When U.S. labor activists ask Liu what model needs to be embraced to make change, he says, amusingly, “Let’s go back to examining the Labor Theory of Value contained not only in the work of Marx, but also Adam Smith.” Liu pointed more than once to the importance for U.S. and Chinese workers to understand and revisit the growth of inequality. According to Liu, this is one of the reasons why we need more labor exchanges.
In terms of the ACFTU and the conditions and class consciousness of workers in China, Liu recommends the building and strengthening of grassroots, democratic unions combined with long-term exchanges with other federations and unions outside of China to learn from the experiences of other industrial and post-industrial workers’ movements.
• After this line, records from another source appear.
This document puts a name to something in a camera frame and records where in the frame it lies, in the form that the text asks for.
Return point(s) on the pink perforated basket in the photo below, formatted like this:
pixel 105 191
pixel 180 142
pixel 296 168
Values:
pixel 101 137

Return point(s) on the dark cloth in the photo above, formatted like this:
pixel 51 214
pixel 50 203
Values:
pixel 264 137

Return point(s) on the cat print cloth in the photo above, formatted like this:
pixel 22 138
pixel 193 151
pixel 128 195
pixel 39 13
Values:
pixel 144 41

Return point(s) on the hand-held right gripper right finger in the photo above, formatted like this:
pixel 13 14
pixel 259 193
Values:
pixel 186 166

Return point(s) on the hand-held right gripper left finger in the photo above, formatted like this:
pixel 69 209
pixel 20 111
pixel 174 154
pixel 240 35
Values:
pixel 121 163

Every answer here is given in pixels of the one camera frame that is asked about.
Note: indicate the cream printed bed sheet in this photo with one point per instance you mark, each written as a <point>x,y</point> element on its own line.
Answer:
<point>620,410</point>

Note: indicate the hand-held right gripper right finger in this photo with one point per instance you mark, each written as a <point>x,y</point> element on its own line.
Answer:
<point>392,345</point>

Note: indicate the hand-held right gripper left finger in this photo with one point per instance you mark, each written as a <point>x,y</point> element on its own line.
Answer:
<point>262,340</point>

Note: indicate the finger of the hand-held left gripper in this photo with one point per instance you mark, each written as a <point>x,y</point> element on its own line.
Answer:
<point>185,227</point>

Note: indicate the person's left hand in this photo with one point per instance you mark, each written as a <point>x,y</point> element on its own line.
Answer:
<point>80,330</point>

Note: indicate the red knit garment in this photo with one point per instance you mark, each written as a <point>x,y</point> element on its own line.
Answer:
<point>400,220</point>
At the meeting with Massachusetts Coalition for Occupational Safety and Health (MassCOSH) on Monday, August 20, Liu indicated his intent to convene a conference in Shanghai to advance international labor cooperation around occupational safety and health tasks, and to invite MassCOSH and U.S. unions to send representatives.
While speaking later that day at the Harvard Labor/Worklife Program, Liu outlined two crucial elements needed for Chinese unions to be more effective. The first is direct election of union officials. Today, elections are held in some unions, but they are not required. The provincial and local leaders of the ACFTU are largely appointed by provincial and local governments. This causes conflicts of interest and removes workers from the democratic process. Secondly, he argues that the Chinese government needs to litigate on behalf of workers—including individual workers. Liu explained that the ACFTU can be ineffective because neither it, nor the labor law (until 2008) were designed to address the presence of private ownership and employers. That is changing, but slowly, according to Liu.
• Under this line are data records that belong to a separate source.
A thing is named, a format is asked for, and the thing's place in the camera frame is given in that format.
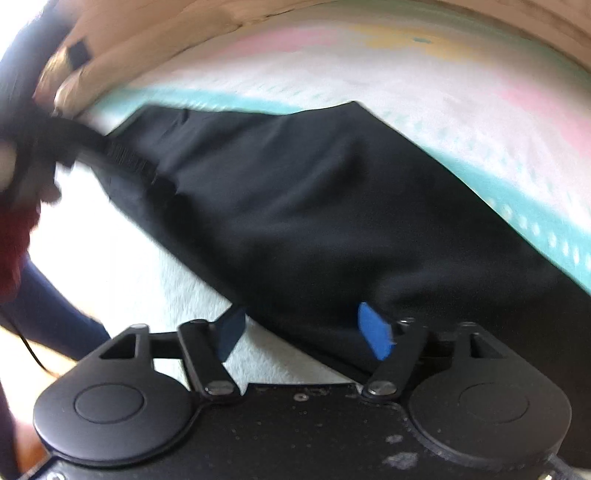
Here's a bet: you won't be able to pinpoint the wooden side panel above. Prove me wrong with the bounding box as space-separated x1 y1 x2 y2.
34 0 241 118

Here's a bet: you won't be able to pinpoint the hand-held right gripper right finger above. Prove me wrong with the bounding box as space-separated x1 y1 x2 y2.
358 302 513 401

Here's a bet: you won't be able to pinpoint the person's leg in blue trousers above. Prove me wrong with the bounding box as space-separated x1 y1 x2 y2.
0 257 112 365

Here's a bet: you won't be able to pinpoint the thin black cable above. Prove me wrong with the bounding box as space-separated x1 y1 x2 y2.
0 305 55 374

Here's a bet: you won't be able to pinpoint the floral pastel blanket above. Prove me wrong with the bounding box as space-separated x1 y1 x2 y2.
25 14 591 386

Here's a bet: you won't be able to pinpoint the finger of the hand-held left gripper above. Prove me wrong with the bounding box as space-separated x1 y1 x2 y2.
53 116 160 183

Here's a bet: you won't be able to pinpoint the small black patch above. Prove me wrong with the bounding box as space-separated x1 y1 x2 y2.
68 41 91 69

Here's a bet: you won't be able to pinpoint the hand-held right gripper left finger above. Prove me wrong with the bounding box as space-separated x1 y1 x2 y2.
88 305 245 400

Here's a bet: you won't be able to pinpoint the black pants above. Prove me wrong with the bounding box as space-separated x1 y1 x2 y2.
92 100 591 376

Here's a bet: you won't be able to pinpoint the wooden headboard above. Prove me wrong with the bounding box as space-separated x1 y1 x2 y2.
231 0 591 70
Another significant challenge to bolstering the strength of workers in China and the U.S. is their lack of ideological education. In China, Liu says, “The government downgraded ideological education of workers when the market mechanisms were introduced. Young workers are conscious of their rights, but class consciousness is another matter.” To move forward, Liu recommends that unions participate more fully in policymaking to address the serious inequalities facing especially migrant workers in China.
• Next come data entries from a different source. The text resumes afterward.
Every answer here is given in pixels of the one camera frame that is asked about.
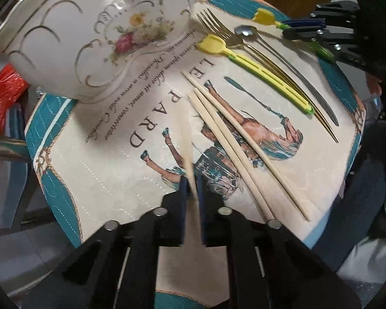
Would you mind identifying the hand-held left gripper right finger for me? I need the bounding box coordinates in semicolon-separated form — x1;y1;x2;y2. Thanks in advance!
197;175;361;309

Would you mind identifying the gold fork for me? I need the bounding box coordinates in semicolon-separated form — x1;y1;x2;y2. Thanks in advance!
196;8;339;143

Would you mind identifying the yellow green plastic utensil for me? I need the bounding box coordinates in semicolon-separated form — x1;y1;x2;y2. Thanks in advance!
253;8;336;64
196;34;315;115

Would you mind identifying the red plastic bag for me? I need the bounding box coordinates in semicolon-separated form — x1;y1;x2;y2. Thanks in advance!
0;64;30;136

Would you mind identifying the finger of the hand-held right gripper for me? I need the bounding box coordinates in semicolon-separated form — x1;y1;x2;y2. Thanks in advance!
282;28;357;53
281;2;358;30

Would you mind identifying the white plastic bag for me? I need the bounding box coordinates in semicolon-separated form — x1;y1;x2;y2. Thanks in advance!
336;230;386;300

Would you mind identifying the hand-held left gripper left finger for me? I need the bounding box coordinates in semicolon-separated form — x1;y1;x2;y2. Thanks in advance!
26;179;194;309

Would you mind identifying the person's right hand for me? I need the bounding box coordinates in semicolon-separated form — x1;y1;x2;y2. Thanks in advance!
366;71;383;100

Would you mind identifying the person's right forearm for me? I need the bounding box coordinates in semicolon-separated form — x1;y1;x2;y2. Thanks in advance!
343;0;386;84

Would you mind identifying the white floral ceramic utensil holder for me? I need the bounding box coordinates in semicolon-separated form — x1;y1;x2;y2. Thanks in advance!
0;0;197;104

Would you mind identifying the printed quilted placemat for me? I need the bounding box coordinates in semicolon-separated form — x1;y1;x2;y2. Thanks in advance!
24;0;366;309

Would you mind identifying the silver spoon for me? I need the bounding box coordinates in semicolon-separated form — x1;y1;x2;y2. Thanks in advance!
234;25;339;127

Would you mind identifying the person's leg in jeans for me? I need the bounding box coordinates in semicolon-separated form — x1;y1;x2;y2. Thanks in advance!
310;116;386;260
Liu believes that the next steps taken by U.S. and Chinese workers should be to meet each other and learn together, working side-by-side. “The world is changing. We need to find new tools, measures, and instruments. We need more social organizations to get involved in the workers’ struggles. We cannot expect the rise of unionism again, as you had in the U.S. during the 1940s and 1950s, therefore we must find new measures and methods to move forward.”
Liu’s stop in Cambridge was part of a tour across the U.S. stretching from August 5 to September 1. He began in California, visiting the Labor Center at the University of California, Berkeley. While in the Golden State, Liu also met with the U.S.-China People’s Friendship Association and the Niebyl-Proctor Marxist Library in Oakland, and then traveled south to meet with the UCLA Labor Center. From August 12-18, he held a series of meetings in Washington, D.C. at the Department of Labor, the Department of State, the AFL-CIO, and at SEIU headquarters. He will continue his visit with further meetings in Cambridge and the San Francisco Bay Area before returning to Shanghai.